WHAT IS BEING ASKED: Present each line of the entries below that holds the word "spaces".

DATA SECTION:
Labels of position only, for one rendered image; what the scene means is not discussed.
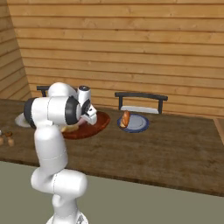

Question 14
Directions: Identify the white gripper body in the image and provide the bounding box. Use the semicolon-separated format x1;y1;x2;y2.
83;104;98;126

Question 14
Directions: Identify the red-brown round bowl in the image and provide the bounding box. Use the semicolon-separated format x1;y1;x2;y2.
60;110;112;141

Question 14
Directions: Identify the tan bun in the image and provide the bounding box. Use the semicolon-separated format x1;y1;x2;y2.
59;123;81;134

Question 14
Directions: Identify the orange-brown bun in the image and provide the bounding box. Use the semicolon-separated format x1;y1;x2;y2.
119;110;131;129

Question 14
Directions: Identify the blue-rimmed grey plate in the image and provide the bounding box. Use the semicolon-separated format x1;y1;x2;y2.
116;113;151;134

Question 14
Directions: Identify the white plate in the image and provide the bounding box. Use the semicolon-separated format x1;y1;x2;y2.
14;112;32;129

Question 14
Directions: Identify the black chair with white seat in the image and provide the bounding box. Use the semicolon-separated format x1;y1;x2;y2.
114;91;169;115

...

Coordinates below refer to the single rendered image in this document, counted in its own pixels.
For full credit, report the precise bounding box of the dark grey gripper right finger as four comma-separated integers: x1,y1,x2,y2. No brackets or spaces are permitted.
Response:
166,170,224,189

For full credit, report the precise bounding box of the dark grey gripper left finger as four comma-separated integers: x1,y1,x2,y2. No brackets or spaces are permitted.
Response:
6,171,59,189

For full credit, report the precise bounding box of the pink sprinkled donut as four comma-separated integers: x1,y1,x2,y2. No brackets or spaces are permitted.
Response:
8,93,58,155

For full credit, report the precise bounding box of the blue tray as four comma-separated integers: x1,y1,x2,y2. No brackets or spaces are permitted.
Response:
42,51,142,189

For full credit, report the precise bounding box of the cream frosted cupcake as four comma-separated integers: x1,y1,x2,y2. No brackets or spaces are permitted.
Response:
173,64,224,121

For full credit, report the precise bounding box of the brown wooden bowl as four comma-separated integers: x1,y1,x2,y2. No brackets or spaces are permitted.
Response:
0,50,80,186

* * *

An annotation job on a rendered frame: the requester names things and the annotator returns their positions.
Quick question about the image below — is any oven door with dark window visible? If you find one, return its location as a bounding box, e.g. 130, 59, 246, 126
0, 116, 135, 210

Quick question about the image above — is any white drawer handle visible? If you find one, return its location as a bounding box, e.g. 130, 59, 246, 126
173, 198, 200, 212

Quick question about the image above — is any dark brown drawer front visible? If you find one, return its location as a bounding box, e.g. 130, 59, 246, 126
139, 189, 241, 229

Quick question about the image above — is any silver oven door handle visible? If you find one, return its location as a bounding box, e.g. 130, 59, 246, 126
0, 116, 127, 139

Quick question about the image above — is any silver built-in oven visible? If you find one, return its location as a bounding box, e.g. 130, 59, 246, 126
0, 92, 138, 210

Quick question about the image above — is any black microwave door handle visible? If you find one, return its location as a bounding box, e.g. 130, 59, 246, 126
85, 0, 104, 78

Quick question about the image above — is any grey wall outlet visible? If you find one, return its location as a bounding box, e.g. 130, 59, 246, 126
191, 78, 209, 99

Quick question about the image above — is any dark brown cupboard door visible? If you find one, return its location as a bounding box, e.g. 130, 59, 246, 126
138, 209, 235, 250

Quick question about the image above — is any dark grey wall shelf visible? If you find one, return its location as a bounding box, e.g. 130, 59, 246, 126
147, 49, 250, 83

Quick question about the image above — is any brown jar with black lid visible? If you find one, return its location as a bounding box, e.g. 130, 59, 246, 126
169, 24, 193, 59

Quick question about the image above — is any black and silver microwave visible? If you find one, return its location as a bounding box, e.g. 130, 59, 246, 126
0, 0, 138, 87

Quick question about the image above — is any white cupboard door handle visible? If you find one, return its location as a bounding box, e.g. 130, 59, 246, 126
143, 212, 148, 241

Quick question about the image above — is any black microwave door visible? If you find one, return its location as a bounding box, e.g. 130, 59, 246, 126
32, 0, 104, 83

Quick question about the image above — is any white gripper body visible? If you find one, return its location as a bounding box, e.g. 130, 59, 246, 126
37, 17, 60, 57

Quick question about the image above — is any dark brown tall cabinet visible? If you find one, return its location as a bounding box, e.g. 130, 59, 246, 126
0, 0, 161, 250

ANSWER:
For full credit, report the precise bounding box of the dark grey gripper right finger as four comma-separated integers: x1,y1,x2,y2. No brackets or spaces are permitted.
For full credit, report the precise bounding box of the dark grey gripper left finger as four comma-separated integers: x1,y1,x2,y2. No brackets or spaces are permitted.
For full credit, report the precise bounding box of the pink sprinkled donut as four comma-separated integers: x1,y1,x2,y2. No brackets or spaces are permitted.
For full credit, report the precise bounding box of the blue tray as four comma-separated integers: x1,y1,x2,y2. No brackets or spaces are permitted.
For full credit, report the precise bounding box of the cream frosted cupcake as four comma-separated integers: x1,y1,x2,y2. No brackets or spaces are permitted.
For full credit, report the precise bounding box of the brown wooden bowl as four comma-separated integers: x1,y1,x2,y2. No brackets or spaces are permitted.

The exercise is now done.